• INSTRUCTIONS FOR THE TASK: Print the data in full, exactly as it reads.

Data excerpts
══════════════════════════════
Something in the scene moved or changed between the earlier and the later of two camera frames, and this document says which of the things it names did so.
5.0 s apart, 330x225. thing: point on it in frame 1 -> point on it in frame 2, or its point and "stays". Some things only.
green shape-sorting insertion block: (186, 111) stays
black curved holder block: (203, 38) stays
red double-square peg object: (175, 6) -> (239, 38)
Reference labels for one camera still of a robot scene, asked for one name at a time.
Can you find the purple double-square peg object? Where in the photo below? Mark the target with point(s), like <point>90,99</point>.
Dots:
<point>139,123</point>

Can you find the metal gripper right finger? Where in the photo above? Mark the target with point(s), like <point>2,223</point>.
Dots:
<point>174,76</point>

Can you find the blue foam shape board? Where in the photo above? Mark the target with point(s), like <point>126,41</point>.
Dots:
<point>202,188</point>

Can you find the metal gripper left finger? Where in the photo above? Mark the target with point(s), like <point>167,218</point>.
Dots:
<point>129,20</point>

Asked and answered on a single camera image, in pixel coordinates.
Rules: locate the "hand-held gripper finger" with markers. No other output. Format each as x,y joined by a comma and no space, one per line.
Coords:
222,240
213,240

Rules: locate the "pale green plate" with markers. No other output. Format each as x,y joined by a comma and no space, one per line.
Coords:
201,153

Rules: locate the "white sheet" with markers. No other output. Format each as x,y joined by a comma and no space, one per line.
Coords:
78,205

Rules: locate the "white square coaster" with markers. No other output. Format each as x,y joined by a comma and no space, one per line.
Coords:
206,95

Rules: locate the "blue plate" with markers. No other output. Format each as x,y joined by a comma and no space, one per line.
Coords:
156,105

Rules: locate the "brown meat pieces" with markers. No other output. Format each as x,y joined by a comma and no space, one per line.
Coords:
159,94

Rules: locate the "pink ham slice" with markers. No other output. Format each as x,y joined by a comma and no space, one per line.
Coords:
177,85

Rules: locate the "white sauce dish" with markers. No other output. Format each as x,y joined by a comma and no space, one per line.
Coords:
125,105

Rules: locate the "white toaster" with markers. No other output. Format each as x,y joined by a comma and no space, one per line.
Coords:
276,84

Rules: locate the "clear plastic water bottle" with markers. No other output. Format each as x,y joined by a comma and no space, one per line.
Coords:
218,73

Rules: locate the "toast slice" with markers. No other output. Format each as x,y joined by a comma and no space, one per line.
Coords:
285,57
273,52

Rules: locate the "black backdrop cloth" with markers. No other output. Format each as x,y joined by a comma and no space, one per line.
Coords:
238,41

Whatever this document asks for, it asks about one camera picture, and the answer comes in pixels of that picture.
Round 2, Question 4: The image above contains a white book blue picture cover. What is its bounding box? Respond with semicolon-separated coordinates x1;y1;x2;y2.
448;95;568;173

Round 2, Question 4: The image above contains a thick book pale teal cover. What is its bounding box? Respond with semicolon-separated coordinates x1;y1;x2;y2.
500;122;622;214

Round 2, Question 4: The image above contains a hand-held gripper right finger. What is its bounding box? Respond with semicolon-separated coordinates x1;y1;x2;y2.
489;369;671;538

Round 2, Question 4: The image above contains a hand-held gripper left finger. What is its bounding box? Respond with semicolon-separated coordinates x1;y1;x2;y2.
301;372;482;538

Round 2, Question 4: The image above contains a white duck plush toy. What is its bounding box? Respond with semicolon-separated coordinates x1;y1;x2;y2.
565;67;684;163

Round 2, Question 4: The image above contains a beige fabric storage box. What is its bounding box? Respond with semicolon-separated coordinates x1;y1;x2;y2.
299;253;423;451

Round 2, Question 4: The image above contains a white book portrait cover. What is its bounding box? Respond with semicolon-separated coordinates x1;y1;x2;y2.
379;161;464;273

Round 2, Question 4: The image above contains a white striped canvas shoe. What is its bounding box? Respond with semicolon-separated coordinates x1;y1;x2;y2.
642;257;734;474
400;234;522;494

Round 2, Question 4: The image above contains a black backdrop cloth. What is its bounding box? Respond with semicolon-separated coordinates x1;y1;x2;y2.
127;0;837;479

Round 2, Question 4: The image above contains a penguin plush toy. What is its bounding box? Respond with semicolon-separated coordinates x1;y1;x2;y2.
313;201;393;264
══════════════════════════════
• YOUR RESPONSE:
Something in the scene moved or changed between the earlier and the later of two camera frames, and this document says which of the things it names did so.
5.0 s apart, 330x225. thing: point on it in frame 1 -> point on it in frame 2, or its point and "stays". Some things only.
green shape-sorting insertion block: (186, 111) stays
black curved holder block: (203, 38) stays
red double-square peg object: (175, 6) -> (239, 38)
Reference labels for one camera still of a robot scene, asked for one name at a time.
Can you find the purple double-square peg object? Where in the photo below? Mark the target with point(s), like <point>90,99</point>.
Dots:
<point>139,123</point>

Can you find the metal gripper right finger? Where in the photo above? Mark the target with point(s), like <point>2,223</point>.
Dots:
<point>174,76</point>

Can you find the blue foam shape board? Where in the photo above? Mark the target with point(s), like <point>126,41</point>.
Dots:
<point>202,188</point>

Can you find the metal gripper left finger? Where in the photo above? Mark the target with point(s), like <point>167,218</point>.
Dots:
<point>129,20</point>

Asked and answered on a single camera image, in pixel coordinates.
Rules: locate the "hand-held gripper finger" with markers. No other output. Format each as x,y joined by a comma and no space, one per line.
Coords:
222,240
213,240

Rules: locate the "pale green plate" with markers. No other output. Format each as x,y joined by a comma and no space, one per line.
Coords:
201,153

Rules: locate the "white sheet" with markers. No other output. Format each as x,y joined by a comma and no space, one per line.
Coords:
78,205

Rules: locate the "white square coaster" with markers. No other output. Format each as x,y joined by a comma and no space, one per line.
Coords:
206,95

Rules: locate the "blue plate" with markers. No other output. Format each as x,y joined by a comma and no space, one per line.
Coords:
156,105

Rules: locate the "brown meat pieces" with markers. No other output. Format each as x,y joined by a comma and no space, one per line.
Coords:
159,94

Rules: locate the "pink ham slice" with markers. No other output. Format each as x,y joined by a comma and no space, one per line.
Coords:
177,85

Rules: locate the "white sauce dish" with markers. No other output. Format each as x,y joined by a comma and no space, one per line.
Coords:
125,105

Rules: locate the "white toaster" with markers. No other output. Format each as x,y joined by a comma and no space, one per line.
Coords:
276,84

Rules: locate the "clear plastic water bottle" with markers. No other output. Format each as x,y joined by a comma and no space, one per line.
Coords:
218,73

Rules: locate the "toast slice" with markers. No other output. Format each as x,y joined by a comma and no space, one per line.
Coords:
285,57
273,52

Rules: locate the "black backdrop cloth" with markers. No other output. Format each as x,y joined by a comma and no space, one per line.
Coords:
238,41

Whatever this document asks for, it asks about one camera picture, and the answer comes in pixels of that picture.
Round 2, Question 4: The image above contains a white book blue picture cover. What is its bounding box? Respond with semicolon-separated coordinates x1;y1;x2;y2.
448;95;568;173

Round 2, Question 4: The image above contains a thick book pale teal cover. What is its bounding box? Respond with semicolon-separated coordinates x1;y1;x2;y2.
500;122;622;214

Round 2, Question 4: The image above contains a hand-held gripper right finger. What is its bounding box? Respond with semicolon-separated coordinates x1;y1;x2;y2.
489;369;671;538

Round 2, Question 4: The image above contains a hand-held gripper left finger. What is its bounding box? Respond with semicolon-separated coordinates x1;y1;x2;y2.
301;372;482;538

Round 2, Question 4: The image above contains a white duck plush toy. What is its bounding box? Respond with semicolon-separated coordinates x1;y1;x2;y2.
565;67;684;163

Round 2, Question 4: The image above contains a beige fabric storage box. What is its bounding box? Respond with semicolon-separated coordinates x1;y1;x2;y2.
299;253;423;451

Round 2, Question 4: The image above contains a white book portrait cover. What is its bounding box? Respond with semicolon-separated coordinates x1;y1;x2;y2.
379;161;464;273

Round 2, Question 4: The image above contains a white striped canvas shoe. What is its bounding box? Respond with semicolon-separated coordinates x1;y1;x2;y2.
642;257;734;474
400;234;522;494

Round 2, Question 4: The image above contains a black backdrop cloth. What is its bounding box? Respond with semicolon-separated coordinates x1;y1;x2;y2.
127;0;837;479

Round 2, Question 4: The image above contains a penguin plush toy. What is its bounding box? Respond with semicolon-separated coordinates x1;y1;x2;y2.
313;201;393;264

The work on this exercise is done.